I had just come off of three years building a developer relations platform
that drove one of their competitors basically out of business. The
relationship was not smooth, however; it was financially successful for them,
but I butted heads with them constantly, again, because they didn't want to
change their culture or processes, and I had scores of customer evidence that
they needed to. They wanted to finally bring it in-house, so I thought I'd try
it again elsewhere.

One company realized, as they talked with me about it, they would have the
same problem: they hadn't realized what "doing it right" actually entailed,
and weren't prepared for an internal culture shift. They brought this up with
me directly and I agreed, and we stopped talking.

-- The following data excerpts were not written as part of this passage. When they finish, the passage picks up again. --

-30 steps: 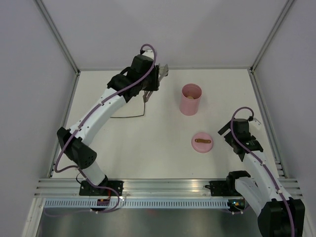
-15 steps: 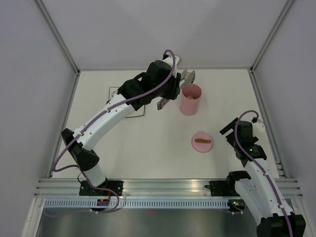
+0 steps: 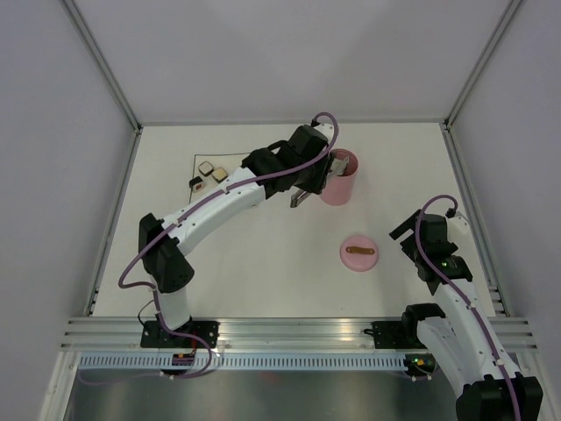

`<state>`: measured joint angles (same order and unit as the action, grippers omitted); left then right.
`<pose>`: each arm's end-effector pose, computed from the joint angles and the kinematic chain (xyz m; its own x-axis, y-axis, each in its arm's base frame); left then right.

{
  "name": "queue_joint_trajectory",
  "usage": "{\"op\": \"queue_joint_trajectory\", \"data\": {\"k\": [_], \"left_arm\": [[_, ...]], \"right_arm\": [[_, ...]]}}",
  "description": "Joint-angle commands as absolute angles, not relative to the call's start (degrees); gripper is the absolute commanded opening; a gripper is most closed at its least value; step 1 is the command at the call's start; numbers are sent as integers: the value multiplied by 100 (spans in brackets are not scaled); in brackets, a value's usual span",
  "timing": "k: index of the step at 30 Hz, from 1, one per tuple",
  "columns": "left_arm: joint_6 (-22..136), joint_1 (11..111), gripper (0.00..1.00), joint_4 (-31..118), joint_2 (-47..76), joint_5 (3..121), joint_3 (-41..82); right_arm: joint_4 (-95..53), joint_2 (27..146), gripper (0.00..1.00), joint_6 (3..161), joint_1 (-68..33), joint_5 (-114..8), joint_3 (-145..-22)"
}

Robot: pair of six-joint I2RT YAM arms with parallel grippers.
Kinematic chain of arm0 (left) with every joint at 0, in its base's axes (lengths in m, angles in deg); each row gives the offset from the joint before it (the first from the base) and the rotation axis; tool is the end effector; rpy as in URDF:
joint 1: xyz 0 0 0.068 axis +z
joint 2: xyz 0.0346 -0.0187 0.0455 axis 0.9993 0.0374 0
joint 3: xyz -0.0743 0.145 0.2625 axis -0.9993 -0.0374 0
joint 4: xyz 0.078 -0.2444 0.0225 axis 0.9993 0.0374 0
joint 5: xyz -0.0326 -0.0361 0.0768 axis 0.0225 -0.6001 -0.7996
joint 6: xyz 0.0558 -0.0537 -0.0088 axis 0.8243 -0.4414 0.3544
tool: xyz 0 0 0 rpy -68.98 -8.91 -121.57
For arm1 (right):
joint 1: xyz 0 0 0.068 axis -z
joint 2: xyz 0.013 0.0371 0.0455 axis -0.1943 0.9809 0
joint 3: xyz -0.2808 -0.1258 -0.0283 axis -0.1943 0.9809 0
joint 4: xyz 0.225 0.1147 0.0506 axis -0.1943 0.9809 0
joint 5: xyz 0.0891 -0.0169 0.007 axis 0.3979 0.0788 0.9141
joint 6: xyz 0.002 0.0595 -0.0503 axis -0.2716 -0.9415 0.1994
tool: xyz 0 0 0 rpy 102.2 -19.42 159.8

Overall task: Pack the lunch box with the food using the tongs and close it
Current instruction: Place the fake food in the packing box.

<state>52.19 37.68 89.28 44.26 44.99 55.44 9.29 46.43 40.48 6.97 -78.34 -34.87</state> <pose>0.2900 -0.3319 0.3825 -0.5953 0.2856 -0.7510 0.5408 0.8337 -0.1116 0.1397 -0.0102 0.2154 -0.3592 0.6855 -0.6333 0.6211 0.6821 0.3861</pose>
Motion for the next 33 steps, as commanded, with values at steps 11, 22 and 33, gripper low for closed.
{"op": "queue_joint_trajectory", "data": {"k": [11,22,33], "left_arm": [[5530,3741,47,8409,4553,4372,5686],[5671,3758,62,8427,4247,3942,5817],[5312,4864,63,8470,2462,2833,4591]], "right_arm": [[881,4635,98,3949,725,-7787,-3452],[916,4573,98,3958,725,-7769,-3435],[363,4723,98,4028,734,-7444,-3224]]}}
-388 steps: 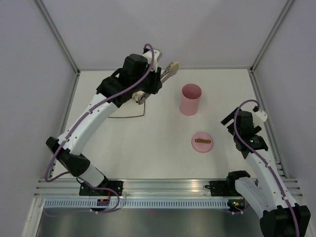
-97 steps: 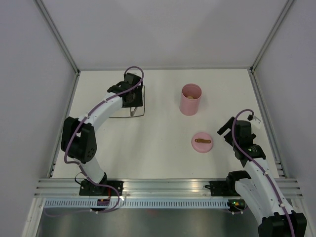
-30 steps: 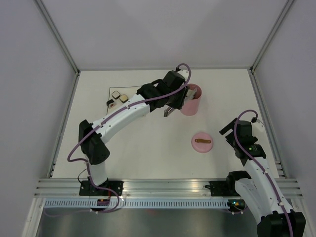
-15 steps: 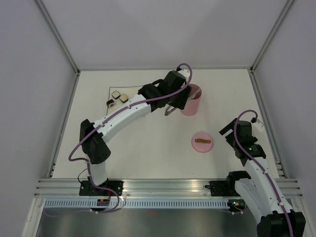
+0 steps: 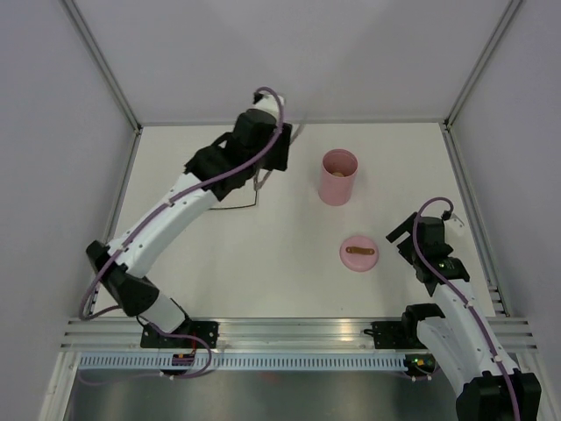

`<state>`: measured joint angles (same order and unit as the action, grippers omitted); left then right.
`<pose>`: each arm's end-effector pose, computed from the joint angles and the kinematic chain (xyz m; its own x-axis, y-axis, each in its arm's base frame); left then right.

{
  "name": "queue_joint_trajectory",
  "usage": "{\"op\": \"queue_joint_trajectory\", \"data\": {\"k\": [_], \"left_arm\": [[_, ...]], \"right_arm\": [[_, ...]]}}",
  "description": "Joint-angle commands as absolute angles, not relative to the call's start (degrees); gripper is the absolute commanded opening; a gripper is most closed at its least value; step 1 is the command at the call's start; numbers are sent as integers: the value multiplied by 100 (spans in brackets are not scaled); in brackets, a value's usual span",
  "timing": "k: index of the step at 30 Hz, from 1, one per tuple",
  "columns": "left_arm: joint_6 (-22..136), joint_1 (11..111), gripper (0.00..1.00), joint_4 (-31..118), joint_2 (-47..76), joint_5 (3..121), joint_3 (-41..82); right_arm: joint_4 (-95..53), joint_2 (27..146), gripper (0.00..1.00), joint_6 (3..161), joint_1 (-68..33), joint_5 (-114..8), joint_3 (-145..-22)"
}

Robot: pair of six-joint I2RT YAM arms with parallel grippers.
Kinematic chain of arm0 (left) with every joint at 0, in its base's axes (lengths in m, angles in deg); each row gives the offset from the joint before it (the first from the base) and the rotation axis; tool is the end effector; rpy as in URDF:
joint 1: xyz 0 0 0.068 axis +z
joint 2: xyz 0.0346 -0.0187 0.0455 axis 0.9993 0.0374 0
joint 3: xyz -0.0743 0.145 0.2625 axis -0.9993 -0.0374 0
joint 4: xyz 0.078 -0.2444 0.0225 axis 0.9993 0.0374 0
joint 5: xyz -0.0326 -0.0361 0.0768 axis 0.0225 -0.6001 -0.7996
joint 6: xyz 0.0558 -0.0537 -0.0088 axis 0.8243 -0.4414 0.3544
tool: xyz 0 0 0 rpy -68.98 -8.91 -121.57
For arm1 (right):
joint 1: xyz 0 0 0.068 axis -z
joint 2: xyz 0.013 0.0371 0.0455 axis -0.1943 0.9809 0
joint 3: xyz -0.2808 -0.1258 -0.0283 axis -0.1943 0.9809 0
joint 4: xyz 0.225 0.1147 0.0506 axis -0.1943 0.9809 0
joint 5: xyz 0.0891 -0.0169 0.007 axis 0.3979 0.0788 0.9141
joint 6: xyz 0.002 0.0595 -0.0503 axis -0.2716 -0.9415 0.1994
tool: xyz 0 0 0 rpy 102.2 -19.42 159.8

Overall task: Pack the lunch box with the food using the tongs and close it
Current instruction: Place the fake food in the packing box, then pick up the fake food from the plate.

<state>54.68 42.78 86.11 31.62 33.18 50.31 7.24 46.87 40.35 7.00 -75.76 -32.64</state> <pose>0.2822 -0.2498 0.4457 -0.4540 0.1430 -0.8795 0.3509 0.9360 -0.0289 0.1403 -0.0073 0.2039 -0.3875 0.6946 -0.6061 0.6057 0.6875 0.4007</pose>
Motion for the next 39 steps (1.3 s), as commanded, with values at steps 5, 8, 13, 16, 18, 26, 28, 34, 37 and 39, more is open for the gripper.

The other three just stopped talking, and I inferred it was something similar
from how they were behaving during the initial discussions (I only received
feedback later from one of them).

I've had related experience talking with startups over the last couple of
years. I don't generally try to help startups that don't already know they
need customer development and product/UX design. It's not an effective use of
my time to teach you the value of design when there are other startups who
already understand my value. (In addition, unless you're talking exclusively
with VC-backed startups, most startups can't afford to pay you.) As design
includes user research and customer feedback, I feel these are the same issues
you'd run into. I think you're underestimating the amount of culture change
you'd need to effect.

Your business proposition sounds a little like a managed Get Satisfaction. You
triage the boards and collect feedback and provide some UI comps... to whom?
To the C-suite guy who hired you? And then he demands it of the product
manager and tech lead, to fit it into the roadmap? The roadmap they previously
had full control over? What is the priority of these changes over all the
other changes that had been signed-off on? And that's how your changes get
swept aside, and your contract doesn't get renewed because none of your
changes ever made it into a release.

Every person in that company is used to doing their own thing, or they'd
already be taking feedback in from customers and supporting them better. You
may need to convince an entire chain of people to implement your changes, and
_then_ a whole other chain of people to implement instrumentation and
reporting in the app so you can see patterns of use in the app, and _then_ a
whole other chain of people to implement servers to collect that data, and
_then_ a whole other chain of people to analyze that data, then _then_ a whole
other chain of people to let you go interview customers directly (because data
can't tell you _why_ they're behaving that way), and then back to the first
chain to change the roadmap _even more._

That sounds exhausting and expensive, why would anyone let you do that if
they're already making a million dollars a year?

Perhaps there's a narrow niche of change you could effect, a very limited
subset of non-threatening, incremental change, like Draft Revise does with its
A/B-testing-as-a-service. But if the entire internal chain of command isn't
banging down your door to help them change their culture and processes, I'm
not sure I'd invest myself in the work, as it's not likely to stick.